# fox trapping



## highliner (Dec 31, 2007)

Hey everyone. I've been trapping for two weeks now, I only have 6 coil spring traps but I just got my second fox today. What's the best way to dispatch the animal? I shot the first one with my .22 but the dang thing leaked all over in my truck and garage plus there is a hole in the pelt. The one I got today I gave it a good whack in the head with my hammer but it still broke the skin and it just wasn't as quick and painless as I had hoped. What do you guys do to dispatch an animal quickly but not damage the pelt?


----------



## Dead Drifter (Nov 22, 2008)

Ten foot piece of conduit with a rope thread through it. Tie a hangmans knot to the one end. You can place the noose over the animals head from ten feet away. Pull the other end and cinch the noose down tight and choke the fox to death. You have to have a stomach for it. The fox will kick and struggle for a while. Make sure you have the noose pulled tight. 

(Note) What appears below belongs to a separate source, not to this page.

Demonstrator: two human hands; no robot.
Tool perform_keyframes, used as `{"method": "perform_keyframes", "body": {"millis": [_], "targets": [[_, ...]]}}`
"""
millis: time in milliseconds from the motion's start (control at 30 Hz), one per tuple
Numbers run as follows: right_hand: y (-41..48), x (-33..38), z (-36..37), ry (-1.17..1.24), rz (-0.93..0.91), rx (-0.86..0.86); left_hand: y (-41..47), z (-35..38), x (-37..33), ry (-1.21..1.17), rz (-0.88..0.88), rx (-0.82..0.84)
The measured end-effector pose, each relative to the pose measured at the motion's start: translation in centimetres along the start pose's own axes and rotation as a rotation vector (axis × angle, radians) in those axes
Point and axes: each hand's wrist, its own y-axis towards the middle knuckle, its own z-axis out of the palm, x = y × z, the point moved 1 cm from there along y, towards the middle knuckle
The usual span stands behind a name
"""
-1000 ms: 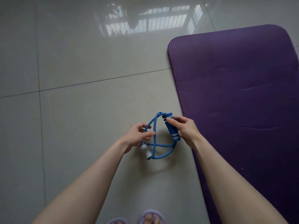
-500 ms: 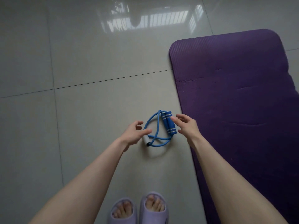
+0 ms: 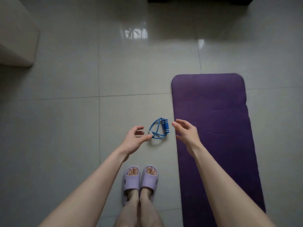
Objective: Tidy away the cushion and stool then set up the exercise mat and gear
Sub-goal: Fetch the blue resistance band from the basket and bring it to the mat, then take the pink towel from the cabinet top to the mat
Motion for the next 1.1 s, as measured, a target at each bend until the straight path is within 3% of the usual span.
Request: {"method": "perform_keyframes", "body": {"millis": [267,500,767,1100], "targets": [[-14.3,12.0,3.1,-0.036,-0.098,0.103,-17.1,-5.0,-6.6,-0.239,0.115,-0.166],[-21.9,17.4,9.8,-0.101,-0.173,0.265,-25.4,-11.2,-8.2,-0.423,0.208,-0.31],[-29.4,20.2,24.7,-0.249,-0.245,0.483,-33.1,-24.3,-4.6,-0.609,0.276,-0.536],[-36.0,18.5,43.2,-0.37,-0.283,0.653,-37.7,-39.3,3.2,-0.728,0.293,-0.728]]}}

Usually, a well placed bullet (22) right between the eyes does the trick. A small caliber hole in the head area shouldn't deminish the fur price.


----------



## rugerdogdog (Nov 18, 2007)

What he said!!!!.......Kinda. If you use a 22 then I would shoot it in the eye or ear. That way you wont make a hole. 
Or better yet a catchpole like he said. My conduit is only 5 ft long so it will fit in the Jeep. Use 3/32" cable, it's tougher than rope. Run the cable up the conduit and attach a short piece of chain. Then put a notch in that end of the conduit, that way you can "lock" it closed by putting a chain link in the notch when you have it cinched down. This frees up one hand during the struggle if you need it. That's probably clear as mud. If you want I can post a link to the instuctions w/ pics. Its on wildabouttrapping.com
It only took about a half hour to make and I had all the stuff just laying around.


----------



## Artoxx (Nov 12, 2008)

I'm, impressed that you have gotten two foxes in two weeks, that is pretty impressive. They can be smarter than humans, when the human is a newbie expecially.
I trapped for like two winters without trapping any and I THOUGHT I knew what I was doing. :lol: 
Got lots of muskrat, mink, a ditch tiger, and a Beaver (didn't even know there were beaver around there, caught him in a muskrat set. :shock: ) OH and SKUNKS! Blasted buggers anyway. Caught them like two to one over everything else. :evil: 

My best technique for fox was to sneak up to where I could see my trap line and shoot them while they were trying to mess with my catch. :| 

I like the catch pole idea, especially with the chain lock. You can also get you some .22CB loads, they are subsonic and won't exit the head, still have a hole going in of course so yeah, the eye or the ear to avoid that. Maybe. :mrgreen:


----------



## highliner (Dec 31, 2007)

I like the catchplole on wild-about-trapping. Doesn't look too hard to build. I'll also get some subsonic .22 rounds. I don't know why I didn't think of shooting them in the head. Can't wait to check my traps again now. Thanks!


----------



## rugerdogdog (Nov 18, 2007)

Anytime Highliner. Hey keep us posted on how you do on your line. I'd love to talk trapping, there just arent that many of us around here.
I'm a newbie like you. Been at it about 7 weeks now. I started with 6 traps too but soon I was hooked and just HAD to invest in a dozen more!
Although all I've caught so far is one big bobcat.


----------



## Bears Butt (Sep 12, 2007)

I use a 22 pistol and shoot the animal in the head. The fur buyers understand you have to dispatch the animal and there is no deduction for a small hole in the head area. I have dispatched them by smacking them in the head with a broom handle and then standing on their chest until they die. The weight stops the heart from pumping.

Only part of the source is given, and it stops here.